From the records, return each line that has the word "plate" in it.
═════ Dataset excerpts ═════
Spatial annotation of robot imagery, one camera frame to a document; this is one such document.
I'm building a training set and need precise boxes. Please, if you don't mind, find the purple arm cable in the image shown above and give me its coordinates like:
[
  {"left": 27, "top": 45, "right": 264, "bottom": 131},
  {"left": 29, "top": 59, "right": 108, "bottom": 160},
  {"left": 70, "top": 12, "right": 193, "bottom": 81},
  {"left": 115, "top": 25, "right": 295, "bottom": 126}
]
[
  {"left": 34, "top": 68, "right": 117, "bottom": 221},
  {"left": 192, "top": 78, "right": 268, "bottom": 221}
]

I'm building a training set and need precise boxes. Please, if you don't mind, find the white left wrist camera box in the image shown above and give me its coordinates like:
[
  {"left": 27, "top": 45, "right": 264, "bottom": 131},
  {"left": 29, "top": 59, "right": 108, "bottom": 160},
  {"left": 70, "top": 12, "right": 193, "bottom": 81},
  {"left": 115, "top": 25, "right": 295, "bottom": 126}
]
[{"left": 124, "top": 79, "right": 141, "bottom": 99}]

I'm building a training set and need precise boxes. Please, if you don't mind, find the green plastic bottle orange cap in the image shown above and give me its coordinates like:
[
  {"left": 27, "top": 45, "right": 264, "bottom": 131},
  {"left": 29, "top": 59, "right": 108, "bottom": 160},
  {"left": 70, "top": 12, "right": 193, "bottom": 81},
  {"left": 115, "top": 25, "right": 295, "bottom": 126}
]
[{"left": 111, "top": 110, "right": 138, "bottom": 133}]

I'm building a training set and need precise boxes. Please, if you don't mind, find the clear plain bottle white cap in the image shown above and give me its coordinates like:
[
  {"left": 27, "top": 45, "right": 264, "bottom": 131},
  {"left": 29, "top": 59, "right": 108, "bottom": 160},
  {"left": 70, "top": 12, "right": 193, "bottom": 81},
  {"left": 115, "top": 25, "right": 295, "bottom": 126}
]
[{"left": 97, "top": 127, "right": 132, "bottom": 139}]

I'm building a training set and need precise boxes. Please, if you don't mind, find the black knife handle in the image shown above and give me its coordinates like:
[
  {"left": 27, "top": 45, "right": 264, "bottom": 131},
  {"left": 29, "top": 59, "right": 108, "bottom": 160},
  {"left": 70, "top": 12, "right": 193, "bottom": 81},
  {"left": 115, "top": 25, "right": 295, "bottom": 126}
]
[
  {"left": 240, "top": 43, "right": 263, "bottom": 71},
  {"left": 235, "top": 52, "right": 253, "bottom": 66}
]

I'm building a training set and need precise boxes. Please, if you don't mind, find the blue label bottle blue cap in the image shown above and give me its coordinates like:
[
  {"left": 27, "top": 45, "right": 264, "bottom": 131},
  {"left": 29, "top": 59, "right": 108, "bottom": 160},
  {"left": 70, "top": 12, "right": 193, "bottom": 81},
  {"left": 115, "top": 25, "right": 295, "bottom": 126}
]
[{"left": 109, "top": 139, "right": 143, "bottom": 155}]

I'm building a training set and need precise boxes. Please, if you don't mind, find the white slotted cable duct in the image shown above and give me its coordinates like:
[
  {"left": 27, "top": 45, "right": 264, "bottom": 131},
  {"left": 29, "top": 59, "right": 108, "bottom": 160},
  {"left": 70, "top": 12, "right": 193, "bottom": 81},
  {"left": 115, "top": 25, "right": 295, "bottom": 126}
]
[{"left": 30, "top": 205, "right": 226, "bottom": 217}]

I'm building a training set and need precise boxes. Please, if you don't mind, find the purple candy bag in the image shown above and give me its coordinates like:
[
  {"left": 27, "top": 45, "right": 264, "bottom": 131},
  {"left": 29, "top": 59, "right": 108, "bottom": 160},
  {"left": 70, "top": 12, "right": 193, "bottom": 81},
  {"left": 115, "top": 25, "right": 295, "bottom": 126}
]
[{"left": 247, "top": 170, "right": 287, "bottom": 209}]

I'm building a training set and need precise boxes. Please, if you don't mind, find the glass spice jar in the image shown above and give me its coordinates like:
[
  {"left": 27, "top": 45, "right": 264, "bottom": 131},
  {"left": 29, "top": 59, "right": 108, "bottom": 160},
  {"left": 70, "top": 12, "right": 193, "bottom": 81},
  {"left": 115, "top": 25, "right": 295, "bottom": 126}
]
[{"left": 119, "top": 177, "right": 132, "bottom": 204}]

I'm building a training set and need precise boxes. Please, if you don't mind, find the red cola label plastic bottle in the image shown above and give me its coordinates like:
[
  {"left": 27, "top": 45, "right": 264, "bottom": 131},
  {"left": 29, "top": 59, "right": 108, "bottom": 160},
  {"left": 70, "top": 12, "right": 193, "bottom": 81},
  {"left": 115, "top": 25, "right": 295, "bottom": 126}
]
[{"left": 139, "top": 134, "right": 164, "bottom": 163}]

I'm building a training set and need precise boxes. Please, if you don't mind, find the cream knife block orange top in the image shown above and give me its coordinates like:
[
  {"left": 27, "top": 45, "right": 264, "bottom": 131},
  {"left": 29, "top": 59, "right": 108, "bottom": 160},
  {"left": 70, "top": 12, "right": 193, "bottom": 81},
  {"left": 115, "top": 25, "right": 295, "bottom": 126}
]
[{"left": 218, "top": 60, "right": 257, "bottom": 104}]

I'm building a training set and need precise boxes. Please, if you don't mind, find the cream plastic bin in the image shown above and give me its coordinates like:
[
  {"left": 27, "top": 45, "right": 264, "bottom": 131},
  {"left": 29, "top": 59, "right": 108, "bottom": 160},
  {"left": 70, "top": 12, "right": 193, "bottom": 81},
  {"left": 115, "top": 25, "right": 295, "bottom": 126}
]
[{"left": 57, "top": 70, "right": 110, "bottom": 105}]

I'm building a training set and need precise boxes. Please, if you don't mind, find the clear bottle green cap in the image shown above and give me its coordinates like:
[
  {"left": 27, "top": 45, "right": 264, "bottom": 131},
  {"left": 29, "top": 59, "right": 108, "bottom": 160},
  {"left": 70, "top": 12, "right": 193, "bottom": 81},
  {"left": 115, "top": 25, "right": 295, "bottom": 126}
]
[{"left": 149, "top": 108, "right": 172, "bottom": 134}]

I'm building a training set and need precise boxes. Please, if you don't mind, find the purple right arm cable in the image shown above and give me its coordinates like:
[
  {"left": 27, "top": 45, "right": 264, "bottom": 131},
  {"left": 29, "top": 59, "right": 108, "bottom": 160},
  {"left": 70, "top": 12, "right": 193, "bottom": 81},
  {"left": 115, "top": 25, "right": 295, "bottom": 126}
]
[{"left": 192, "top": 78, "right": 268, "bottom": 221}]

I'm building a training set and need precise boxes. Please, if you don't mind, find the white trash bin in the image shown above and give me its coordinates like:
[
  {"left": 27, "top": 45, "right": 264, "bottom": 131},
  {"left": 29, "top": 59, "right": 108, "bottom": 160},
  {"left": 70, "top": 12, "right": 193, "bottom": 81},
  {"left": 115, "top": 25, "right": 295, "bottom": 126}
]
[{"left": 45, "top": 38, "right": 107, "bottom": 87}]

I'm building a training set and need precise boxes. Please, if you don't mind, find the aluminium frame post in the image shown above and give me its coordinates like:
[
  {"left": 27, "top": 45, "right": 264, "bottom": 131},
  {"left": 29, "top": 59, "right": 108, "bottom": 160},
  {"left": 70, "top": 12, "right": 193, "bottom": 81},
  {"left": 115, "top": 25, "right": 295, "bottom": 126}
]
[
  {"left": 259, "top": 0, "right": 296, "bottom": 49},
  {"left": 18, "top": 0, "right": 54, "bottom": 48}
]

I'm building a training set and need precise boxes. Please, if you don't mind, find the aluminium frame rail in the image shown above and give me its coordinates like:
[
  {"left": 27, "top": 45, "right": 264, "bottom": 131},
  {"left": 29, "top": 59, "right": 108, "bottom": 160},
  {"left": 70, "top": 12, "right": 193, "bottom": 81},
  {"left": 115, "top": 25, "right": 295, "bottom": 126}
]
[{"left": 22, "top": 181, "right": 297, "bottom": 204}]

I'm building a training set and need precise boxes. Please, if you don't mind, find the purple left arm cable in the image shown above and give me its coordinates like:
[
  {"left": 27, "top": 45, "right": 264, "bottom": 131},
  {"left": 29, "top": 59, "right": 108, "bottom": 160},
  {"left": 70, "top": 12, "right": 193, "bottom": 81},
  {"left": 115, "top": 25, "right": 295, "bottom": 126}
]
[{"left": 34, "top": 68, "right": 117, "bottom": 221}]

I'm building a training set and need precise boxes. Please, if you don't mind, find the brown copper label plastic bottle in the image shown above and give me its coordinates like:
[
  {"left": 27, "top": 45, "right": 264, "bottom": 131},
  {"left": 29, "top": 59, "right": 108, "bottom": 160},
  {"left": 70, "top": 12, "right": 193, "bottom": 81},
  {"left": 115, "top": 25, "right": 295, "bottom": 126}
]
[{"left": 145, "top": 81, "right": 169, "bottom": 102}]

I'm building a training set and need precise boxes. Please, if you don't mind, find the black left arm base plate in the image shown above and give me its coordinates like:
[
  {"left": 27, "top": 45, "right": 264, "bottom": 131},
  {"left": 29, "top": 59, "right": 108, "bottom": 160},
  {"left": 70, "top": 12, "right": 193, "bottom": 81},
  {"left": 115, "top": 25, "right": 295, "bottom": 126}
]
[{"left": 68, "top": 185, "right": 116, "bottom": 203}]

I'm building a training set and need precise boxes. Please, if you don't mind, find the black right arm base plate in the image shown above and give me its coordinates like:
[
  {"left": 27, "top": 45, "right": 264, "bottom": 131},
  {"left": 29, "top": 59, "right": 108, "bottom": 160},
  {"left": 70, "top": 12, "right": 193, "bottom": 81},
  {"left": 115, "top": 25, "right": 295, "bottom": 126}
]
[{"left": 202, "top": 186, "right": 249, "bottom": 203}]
═════
◆ **Exercise response**
I'm building a training set and need precise boxes. Please, if you don't mind, find the black left arm base plate in the image shown above and give me its coordinates like:
I'm building a training set and need precise boxes. Please, if you don't mind, find the black right arm base plate in the image shown above and give me its coordinates like:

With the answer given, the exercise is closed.